- _REQUIREMENT_
The data below contains pictures, which are to be skipped; the lines starting at the line with "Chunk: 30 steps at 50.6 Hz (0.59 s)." and ending at the line with "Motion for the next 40" are to be output exactly, both ends included.

- _THE RECORDS_
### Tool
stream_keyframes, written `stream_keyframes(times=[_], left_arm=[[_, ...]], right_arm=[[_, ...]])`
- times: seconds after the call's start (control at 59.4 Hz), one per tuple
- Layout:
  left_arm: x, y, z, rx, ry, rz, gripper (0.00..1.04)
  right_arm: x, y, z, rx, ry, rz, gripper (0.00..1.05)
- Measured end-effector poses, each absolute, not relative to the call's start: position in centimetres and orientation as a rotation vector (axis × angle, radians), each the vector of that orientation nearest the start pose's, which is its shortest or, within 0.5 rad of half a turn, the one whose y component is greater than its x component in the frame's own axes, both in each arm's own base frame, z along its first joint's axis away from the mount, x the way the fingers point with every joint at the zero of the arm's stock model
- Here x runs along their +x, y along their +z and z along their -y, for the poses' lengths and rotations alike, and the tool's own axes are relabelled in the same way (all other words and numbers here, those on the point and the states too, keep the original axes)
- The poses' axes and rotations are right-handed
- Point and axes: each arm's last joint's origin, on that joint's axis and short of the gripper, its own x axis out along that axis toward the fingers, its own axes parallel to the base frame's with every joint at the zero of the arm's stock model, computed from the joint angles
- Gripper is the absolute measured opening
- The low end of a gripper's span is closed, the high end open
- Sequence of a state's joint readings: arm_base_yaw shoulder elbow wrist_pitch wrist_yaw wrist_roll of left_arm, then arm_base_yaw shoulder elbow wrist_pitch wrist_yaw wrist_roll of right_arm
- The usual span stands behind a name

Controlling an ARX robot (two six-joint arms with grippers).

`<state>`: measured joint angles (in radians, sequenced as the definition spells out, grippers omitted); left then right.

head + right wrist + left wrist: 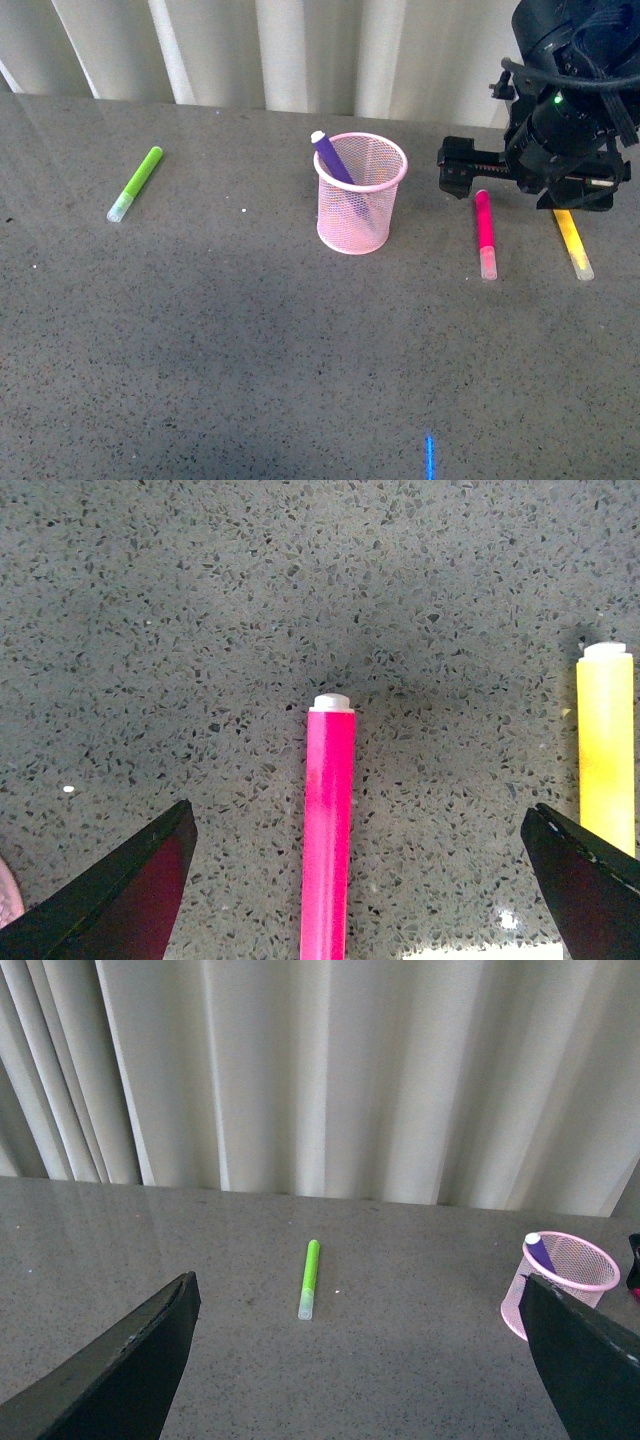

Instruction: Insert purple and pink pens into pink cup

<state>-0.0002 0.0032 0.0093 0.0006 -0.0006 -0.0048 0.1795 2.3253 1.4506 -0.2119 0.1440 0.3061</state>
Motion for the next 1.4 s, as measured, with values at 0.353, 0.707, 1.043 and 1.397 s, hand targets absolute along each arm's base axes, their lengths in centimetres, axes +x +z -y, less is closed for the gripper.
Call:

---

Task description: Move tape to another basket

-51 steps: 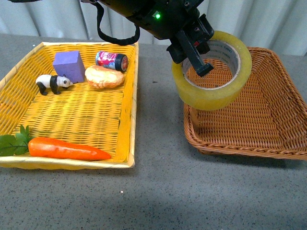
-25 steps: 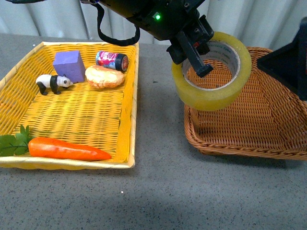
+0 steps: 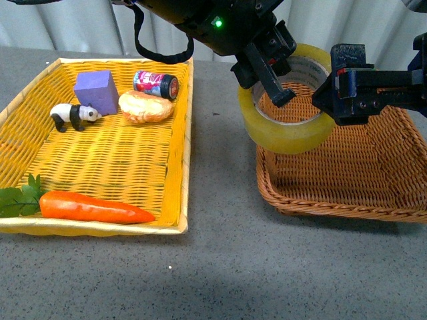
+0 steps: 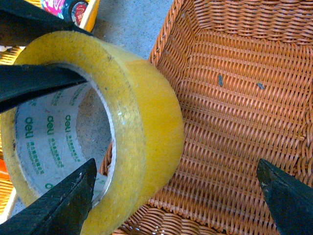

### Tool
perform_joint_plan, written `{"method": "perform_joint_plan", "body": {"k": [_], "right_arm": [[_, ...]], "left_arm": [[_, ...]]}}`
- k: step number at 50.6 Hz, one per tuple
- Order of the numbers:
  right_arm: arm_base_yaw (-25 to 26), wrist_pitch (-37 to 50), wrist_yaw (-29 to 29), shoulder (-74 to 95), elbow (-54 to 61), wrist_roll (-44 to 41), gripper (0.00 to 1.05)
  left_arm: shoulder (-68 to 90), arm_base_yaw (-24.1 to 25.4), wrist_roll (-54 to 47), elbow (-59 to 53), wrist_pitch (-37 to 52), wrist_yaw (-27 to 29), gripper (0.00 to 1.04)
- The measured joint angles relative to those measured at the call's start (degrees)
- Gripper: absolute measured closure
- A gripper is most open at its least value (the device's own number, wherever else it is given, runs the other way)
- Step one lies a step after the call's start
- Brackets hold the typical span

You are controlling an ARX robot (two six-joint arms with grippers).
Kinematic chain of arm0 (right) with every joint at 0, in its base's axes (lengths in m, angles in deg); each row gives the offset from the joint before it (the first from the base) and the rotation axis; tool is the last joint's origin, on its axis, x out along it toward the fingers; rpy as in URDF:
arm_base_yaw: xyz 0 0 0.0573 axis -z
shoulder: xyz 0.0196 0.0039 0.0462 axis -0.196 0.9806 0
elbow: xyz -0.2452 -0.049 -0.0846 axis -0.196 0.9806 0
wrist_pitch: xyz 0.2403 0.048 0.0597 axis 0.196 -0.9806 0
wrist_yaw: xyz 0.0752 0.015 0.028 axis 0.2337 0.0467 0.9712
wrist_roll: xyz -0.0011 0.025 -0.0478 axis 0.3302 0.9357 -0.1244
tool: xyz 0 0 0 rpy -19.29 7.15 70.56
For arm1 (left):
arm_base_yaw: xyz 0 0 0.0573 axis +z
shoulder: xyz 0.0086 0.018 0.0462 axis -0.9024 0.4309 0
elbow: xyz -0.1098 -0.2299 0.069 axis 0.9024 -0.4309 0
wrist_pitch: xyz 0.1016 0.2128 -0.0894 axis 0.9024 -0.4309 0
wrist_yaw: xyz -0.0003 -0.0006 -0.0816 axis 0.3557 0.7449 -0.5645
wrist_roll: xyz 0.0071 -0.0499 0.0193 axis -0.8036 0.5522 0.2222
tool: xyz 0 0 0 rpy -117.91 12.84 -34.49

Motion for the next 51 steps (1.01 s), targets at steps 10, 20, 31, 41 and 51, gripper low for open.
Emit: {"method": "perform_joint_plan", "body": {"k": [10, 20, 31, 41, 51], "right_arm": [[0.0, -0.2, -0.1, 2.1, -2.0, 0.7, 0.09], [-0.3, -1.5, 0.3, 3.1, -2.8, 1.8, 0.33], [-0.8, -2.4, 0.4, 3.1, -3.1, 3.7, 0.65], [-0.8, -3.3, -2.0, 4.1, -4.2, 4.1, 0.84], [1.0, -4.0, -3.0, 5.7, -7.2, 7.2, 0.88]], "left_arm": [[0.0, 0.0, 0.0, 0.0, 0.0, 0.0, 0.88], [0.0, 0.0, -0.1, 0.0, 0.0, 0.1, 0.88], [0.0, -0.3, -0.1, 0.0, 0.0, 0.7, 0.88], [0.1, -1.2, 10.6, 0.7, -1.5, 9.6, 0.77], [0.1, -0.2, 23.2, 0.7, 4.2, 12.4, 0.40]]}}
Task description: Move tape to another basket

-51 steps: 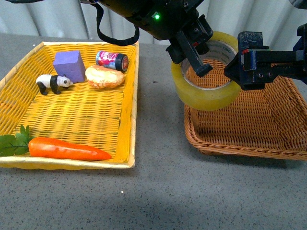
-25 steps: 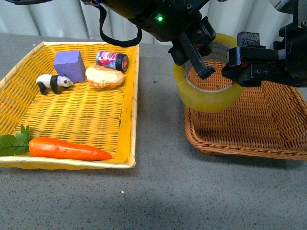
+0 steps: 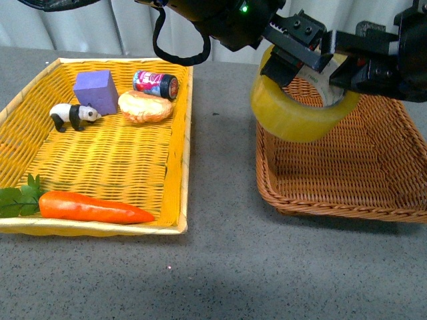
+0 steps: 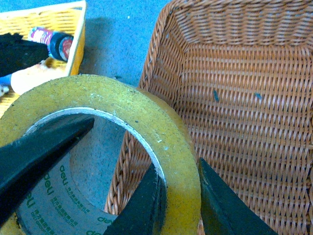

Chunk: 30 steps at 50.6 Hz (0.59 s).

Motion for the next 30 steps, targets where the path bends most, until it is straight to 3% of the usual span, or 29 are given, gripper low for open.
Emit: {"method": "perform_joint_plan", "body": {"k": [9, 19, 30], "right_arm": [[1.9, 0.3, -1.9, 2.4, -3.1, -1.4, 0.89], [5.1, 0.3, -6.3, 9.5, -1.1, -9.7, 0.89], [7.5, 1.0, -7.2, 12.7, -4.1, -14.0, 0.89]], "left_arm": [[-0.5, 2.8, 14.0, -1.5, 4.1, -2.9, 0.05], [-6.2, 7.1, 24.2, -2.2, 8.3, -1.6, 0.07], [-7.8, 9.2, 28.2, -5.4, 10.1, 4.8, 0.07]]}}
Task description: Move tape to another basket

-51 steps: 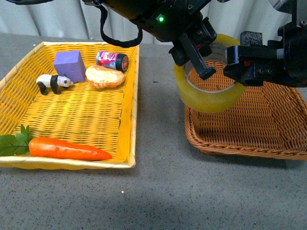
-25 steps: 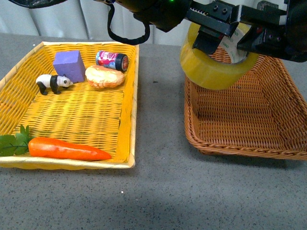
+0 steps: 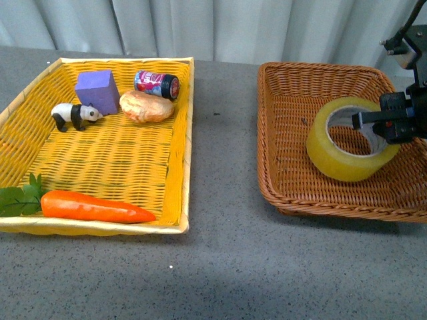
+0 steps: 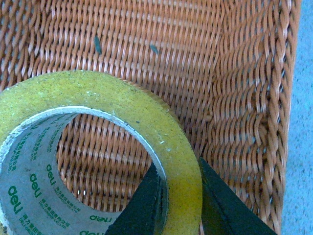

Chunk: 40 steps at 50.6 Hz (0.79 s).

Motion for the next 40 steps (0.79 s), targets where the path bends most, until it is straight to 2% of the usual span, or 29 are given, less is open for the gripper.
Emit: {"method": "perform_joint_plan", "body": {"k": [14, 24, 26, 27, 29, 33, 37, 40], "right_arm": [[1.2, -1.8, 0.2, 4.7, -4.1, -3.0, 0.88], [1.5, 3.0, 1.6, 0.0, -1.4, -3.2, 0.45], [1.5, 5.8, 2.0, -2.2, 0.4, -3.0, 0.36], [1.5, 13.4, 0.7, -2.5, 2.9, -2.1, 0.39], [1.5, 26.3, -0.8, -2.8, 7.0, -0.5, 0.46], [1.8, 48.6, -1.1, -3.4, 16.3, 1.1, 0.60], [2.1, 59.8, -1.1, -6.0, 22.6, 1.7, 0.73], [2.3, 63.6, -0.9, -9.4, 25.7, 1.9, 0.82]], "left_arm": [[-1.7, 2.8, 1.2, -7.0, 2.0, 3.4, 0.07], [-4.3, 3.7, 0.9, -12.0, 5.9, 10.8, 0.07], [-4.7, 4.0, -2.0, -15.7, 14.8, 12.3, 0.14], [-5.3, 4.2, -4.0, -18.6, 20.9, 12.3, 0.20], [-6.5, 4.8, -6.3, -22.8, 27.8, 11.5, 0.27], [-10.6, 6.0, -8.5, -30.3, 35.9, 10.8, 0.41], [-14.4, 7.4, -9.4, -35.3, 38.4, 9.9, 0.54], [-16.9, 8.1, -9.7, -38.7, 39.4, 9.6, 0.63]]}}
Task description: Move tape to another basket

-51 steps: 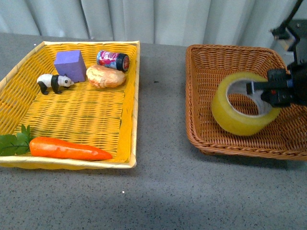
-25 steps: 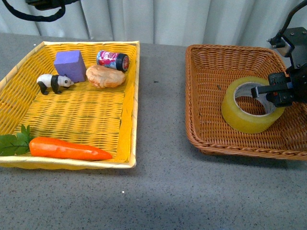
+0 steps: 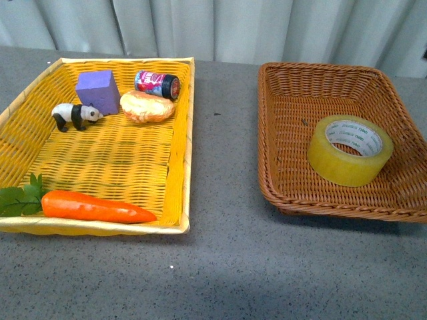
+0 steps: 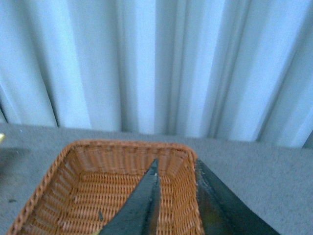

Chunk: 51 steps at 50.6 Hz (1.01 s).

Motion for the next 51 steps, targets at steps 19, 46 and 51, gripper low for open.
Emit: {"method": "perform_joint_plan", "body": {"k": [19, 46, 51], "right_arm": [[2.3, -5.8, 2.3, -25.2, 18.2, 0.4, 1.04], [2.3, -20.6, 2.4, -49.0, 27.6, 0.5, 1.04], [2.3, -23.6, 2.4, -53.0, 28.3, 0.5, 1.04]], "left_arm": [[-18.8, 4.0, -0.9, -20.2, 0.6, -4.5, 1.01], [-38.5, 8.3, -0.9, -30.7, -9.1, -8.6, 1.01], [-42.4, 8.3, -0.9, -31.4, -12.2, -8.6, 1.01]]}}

- _RESPONSE TO THIS TASK_
Chunk: 30 steps at 50.6 Hz (0.59 s).

Motion for the next 30 steps, targets where the path bends most, until it is straight to 3% of the usual span, or 29 are given, gripper low for open.
Emit: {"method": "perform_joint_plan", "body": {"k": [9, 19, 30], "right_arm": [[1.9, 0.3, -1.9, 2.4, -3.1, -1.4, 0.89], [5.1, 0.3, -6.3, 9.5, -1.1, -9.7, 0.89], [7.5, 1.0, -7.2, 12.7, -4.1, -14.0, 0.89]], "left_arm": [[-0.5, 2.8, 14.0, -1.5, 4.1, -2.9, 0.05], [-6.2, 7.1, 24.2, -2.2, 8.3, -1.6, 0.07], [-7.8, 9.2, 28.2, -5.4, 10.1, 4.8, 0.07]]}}
Task description: Move tape to another basket

-51 steps: 
-25 steps: 
+0 steps: 
+0 steps: 

Chunk: 40 steps at 50.6 Hz (0.79 s).

Motion for the next 40 steps (0.79 s), targets where the path bends most, until it is straight to 2% of the usual span, or 29 are given, less is open for the gripper.

No more work is required for the exercise.